I looked down at the knife, then up at him.
“You heard me. I don't have all day.”
I tried lifting it, but my arm didn't want to, for lack of a better word. It just didn't move. I tried again, but it was no better than a twitch of muscle, like I wasn't in full control of my body or faculties.
He noticed.
He sighed. And he dropped to my level again.
“This is the first time I feel like we're really getting to know each other.”
He kissed me, and I felt it this time. I felt the something. Something in his body was tightening and becoming more frantic. I had seen it when he had forced Ren to put the staple through my foot that first night. Both our eyes were open. Amber. I could see a flush creeping across all his exposed skin. His cheeks, his nose, his neck. Bleeding into me with a something, some other kind of something.
His neck. I glanced at the sinews in his neck. I felt the rubber in my hand. One sharp jab up.
Oh. Dr. Carvey was right about cutting meat with scissors. It was the opposite of what being cut with a knife felt like.

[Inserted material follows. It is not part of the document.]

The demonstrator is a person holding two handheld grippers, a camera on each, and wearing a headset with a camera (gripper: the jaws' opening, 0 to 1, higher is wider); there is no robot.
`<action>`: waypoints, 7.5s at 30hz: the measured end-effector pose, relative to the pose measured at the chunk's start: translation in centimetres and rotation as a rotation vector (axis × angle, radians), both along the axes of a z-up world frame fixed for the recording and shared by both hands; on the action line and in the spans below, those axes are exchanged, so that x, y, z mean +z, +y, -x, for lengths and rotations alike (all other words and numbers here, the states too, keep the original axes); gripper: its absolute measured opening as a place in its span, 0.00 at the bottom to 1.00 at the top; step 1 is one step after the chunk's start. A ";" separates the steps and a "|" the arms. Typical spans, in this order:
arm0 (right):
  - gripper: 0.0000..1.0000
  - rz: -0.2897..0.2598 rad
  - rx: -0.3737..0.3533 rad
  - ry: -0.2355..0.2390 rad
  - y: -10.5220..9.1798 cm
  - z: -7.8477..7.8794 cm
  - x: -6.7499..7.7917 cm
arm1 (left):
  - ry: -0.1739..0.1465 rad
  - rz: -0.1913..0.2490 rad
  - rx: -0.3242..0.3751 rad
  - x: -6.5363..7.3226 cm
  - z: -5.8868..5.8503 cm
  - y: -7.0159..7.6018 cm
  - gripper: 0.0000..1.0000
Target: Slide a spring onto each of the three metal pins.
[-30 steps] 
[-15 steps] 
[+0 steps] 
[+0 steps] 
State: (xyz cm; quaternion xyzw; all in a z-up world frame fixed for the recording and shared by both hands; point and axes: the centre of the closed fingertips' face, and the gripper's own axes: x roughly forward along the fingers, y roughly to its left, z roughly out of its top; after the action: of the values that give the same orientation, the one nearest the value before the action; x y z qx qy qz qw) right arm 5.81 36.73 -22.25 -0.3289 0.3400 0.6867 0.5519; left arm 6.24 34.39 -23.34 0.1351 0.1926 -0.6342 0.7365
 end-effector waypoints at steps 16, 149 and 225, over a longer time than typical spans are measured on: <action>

I could already tell the blade hadn't slid in cleanly. I had shoved hard enough that it should've gone in to the hilt, but it slid off course against something in his neck and stopped short. For a split second he looked shocked. Then.
His face didn't transform. Because, well, it had been like that, between the smiles. In the split-second instants between. Like the way your brain holds the worst kind of memory at bay, and it's just barely outside your peripheral vision. You don't quite catch a glimpse, but you feel the effect.

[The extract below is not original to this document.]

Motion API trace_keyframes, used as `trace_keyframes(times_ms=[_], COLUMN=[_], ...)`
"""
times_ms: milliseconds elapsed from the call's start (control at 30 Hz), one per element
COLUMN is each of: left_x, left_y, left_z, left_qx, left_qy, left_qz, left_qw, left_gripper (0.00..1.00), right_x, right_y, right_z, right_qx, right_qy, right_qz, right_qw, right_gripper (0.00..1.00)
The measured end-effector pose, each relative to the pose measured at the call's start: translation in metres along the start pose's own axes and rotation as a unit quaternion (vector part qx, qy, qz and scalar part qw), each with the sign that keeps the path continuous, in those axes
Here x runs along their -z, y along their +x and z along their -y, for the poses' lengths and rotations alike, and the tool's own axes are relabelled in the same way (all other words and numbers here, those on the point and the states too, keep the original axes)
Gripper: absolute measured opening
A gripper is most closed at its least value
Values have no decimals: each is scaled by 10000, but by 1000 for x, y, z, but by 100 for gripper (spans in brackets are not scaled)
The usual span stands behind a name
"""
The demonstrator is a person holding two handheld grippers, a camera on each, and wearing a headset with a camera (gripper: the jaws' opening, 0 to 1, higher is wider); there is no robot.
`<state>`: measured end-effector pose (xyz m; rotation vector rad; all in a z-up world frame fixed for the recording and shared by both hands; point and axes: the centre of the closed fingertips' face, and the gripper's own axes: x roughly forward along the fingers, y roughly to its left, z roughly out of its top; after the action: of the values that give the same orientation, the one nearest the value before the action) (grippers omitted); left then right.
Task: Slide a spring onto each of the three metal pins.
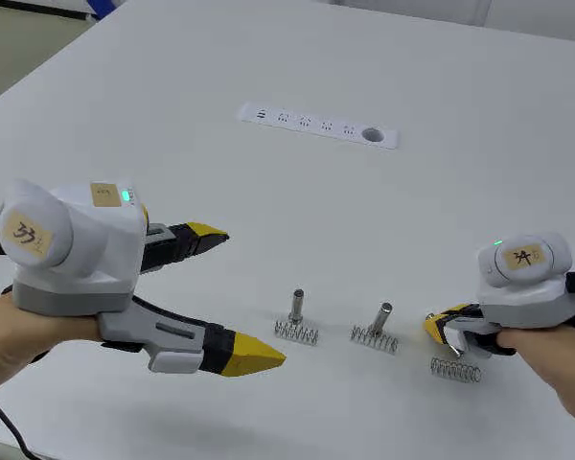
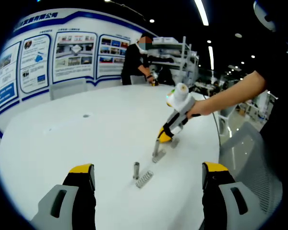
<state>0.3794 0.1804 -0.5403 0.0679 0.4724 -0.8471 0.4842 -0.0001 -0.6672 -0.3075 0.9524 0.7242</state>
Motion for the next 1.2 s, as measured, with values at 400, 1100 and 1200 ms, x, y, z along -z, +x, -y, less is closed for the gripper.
trace_keyframes(times_ms=[400, 1100, 1200], left_x=[-2, -9, -12], left_y=[-6, -4, -5], left_z=[1, 7, 7], left_qx=[-46, 19, 19], left_qy=[9, 72, 63], left_qz=[31, 64, 125], left_qw=[10000, 10000, 9999], left_gripper=[94, 95, 95], right_x=[2, -6, -7], right_y=[-3, -19, -21], right_z=[-1, -1, 0], right_qx=[-194, -81, -66], right_qy=[428, 152, 165], right_qz=[117, 617, 692], right_qw=[9988, 9979, 9974], right_gripper=[7, 8, 8])
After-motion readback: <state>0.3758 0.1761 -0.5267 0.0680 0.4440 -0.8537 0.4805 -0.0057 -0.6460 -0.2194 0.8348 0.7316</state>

He grabbed me by the shoulder and slammed me so hard into the floor that my head bounced against it. I held firm onto the hilt of the knife, pulling it free. Blood poured out of his wound faster than I thought was possible, pulsing with his heartbeat.
“You BITCH! You fucking bitch!”
Legs tied, there was no way for me to really dodge when I saw his fist coming down. It almost made it seem like it was happening slower, and then it came down on my shoulder. Hard. And it didn't hurt, of course it didn't hurt, but I felt the crunch from that one blow.
“Fucking Schwein pig!”
His fist came down again and again. The skin split, the muscles bright red underneath. Lined and lean and looking a lot messier than a diagram in a biology textbook.
“I'll fucking kill you. I'll DISEMBOWEL you, you fucking treacherous slut!”
I was starting to look mangled, my shoulder no better now than pulverized meat, the white of bone sticking through. But Strade was getting weaker. I could see it. Blood was pouring out of his neck, soaking his shirt and pants both. His blood, not just mine. He saw where my eyes were pointed.
“What are you looking at? What the fuck are you looking at?!”
The punching stopped and his hand covered my whole field of vision. Then there was digging, then a popping sensation. It was dark. I could see light out of my right eye, my remaining eye, but not much else.
Without sight, I couldn't tell what else he was doing to my body. Maybe he took up the knife. I doubt I had a firm grip on it anymore. Maybe he went back to punching me until I was finally dead.
In the end, I would be the one to let it in. Not him.